* _What is required_: From the data that follows, print exactly the lines starting at the one containing "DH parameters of" and ending at the one containing "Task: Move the"; include both of them and nothing more.

═════ Supplied data

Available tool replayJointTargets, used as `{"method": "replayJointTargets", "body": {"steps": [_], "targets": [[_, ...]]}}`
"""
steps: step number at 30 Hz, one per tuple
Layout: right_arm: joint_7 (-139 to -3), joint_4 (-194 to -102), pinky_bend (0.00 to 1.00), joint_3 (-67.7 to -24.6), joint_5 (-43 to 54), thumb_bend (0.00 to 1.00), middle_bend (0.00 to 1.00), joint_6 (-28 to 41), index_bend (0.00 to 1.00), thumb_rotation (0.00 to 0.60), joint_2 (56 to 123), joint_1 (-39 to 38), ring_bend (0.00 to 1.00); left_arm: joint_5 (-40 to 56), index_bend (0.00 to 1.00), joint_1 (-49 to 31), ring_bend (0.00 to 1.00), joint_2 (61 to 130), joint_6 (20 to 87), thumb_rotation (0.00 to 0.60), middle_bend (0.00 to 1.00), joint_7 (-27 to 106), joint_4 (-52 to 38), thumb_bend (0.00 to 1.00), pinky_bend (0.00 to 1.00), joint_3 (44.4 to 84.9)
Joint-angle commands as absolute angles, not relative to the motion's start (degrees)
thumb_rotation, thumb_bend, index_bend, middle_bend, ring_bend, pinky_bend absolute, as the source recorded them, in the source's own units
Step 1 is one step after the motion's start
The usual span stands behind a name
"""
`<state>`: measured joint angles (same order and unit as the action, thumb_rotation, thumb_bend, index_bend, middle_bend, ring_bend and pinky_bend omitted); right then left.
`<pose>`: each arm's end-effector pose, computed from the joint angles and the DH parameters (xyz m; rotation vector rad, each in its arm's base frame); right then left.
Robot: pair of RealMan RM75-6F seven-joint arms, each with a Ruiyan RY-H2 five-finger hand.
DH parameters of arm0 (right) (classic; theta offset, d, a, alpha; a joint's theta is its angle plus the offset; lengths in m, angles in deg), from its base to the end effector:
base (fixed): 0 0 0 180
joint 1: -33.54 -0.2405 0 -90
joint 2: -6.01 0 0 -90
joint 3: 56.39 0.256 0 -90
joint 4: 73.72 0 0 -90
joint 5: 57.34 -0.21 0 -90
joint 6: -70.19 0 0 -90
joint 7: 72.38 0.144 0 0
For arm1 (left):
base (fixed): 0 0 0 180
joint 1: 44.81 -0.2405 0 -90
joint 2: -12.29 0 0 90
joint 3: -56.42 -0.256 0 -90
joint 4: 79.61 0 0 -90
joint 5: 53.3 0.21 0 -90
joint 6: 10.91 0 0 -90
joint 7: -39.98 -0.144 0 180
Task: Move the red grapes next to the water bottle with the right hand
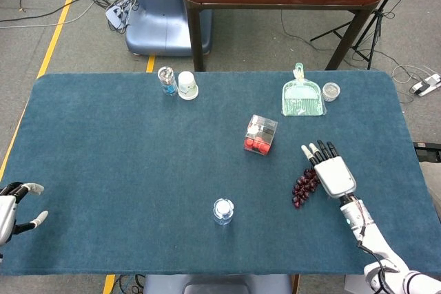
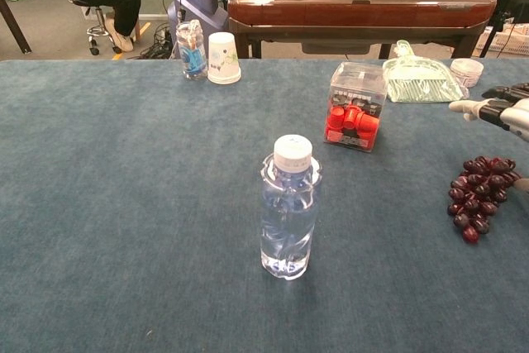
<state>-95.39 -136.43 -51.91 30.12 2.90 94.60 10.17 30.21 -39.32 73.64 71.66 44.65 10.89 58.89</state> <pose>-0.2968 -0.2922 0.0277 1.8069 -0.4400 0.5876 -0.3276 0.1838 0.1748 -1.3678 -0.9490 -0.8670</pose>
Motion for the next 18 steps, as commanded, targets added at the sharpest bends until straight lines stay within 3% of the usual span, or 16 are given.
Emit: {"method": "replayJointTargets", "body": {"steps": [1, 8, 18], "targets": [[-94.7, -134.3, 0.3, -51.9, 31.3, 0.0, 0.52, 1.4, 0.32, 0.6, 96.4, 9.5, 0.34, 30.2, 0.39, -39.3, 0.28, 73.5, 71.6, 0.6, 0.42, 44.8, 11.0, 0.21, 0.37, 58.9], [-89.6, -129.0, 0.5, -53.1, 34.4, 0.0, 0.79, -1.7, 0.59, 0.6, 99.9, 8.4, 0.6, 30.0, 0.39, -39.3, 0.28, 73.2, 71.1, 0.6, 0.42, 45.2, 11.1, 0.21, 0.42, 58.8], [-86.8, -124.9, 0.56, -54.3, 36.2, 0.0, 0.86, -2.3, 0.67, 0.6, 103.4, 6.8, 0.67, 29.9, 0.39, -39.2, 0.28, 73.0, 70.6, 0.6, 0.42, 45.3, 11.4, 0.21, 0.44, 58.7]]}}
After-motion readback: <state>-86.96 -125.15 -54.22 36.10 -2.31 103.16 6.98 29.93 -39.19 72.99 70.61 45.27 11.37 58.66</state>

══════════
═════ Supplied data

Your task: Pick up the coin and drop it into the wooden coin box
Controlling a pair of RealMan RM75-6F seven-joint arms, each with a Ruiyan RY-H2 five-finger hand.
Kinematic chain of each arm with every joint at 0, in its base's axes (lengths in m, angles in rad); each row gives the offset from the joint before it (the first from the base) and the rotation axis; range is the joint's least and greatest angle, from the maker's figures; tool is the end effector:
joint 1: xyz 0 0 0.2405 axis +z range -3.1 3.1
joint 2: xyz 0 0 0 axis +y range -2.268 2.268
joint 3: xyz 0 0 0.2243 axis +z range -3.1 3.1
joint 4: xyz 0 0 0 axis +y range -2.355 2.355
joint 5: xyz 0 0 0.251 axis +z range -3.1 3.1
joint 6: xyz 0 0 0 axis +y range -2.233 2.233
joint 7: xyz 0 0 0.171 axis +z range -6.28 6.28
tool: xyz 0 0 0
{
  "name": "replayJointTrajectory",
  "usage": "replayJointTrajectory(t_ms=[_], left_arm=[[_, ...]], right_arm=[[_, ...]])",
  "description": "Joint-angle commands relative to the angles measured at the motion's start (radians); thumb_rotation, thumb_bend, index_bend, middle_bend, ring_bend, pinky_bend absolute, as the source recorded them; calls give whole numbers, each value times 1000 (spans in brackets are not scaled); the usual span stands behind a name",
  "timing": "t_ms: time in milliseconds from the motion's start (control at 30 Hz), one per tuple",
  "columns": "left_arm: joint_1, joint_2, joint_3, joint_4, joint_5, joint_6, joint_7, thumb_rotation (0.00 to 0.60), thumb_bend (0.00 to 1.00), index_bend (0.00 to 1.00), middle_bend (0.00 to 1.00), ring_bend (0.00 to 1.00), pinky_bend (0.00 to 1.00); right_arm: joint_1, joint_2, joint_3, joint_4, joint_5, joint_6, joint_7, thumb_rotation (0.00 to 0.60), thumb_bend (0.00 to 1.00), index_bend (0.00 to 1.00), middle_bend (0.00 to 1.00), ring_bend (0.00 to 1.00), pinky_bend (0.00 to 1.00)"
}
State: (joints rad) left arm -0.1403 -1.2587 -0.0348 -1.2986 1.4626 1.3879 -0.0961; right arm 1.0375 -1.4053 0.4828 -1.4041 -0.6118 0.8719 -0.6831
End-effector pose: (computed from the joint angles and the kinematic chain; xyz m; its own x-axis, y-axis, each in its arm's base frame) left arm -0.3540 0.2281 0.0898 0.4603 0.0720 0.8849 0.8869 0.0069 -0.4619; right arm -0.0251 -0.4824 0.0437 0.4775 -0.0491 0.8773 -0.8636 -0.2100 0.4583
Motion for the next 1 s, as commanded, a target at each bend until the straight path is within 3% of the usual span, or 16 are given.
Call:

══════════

* _Answer space_:
DH parameters of arm0 (right) (classic; theta offset, d, a, alpha; a joint's theta is its angle plus the offset; lengths in m, angles in deg), from its base to the end effector:
base (fixed): 0 0 0 180
joint 1: -33.54 -0.2405 0 -90
joint 2: -6.01 0 0 -90
joint 3: 56.39 0.256 0 -90
joint 4: 73.72 0 0 -90
joint 5: 57.34 -0.21 0 -90
joint 6: -70.19 0 0 -90
joint 7: 72.38 0.144 0 0
For arm1 (left):
base (fixed): 0 0 0 180
joint 1: 44.81 -0.2405 0 -90
joint 2: -12.29 0 0 90
joint 3: -56.42 -0.256 0 -90
joint 4: 79.61 0 0 -90
joint 5: 53.3 0.21 0 -90
joint 6: 10.91 0 0 -90
joint 7: -39.98 -0.144 0 180
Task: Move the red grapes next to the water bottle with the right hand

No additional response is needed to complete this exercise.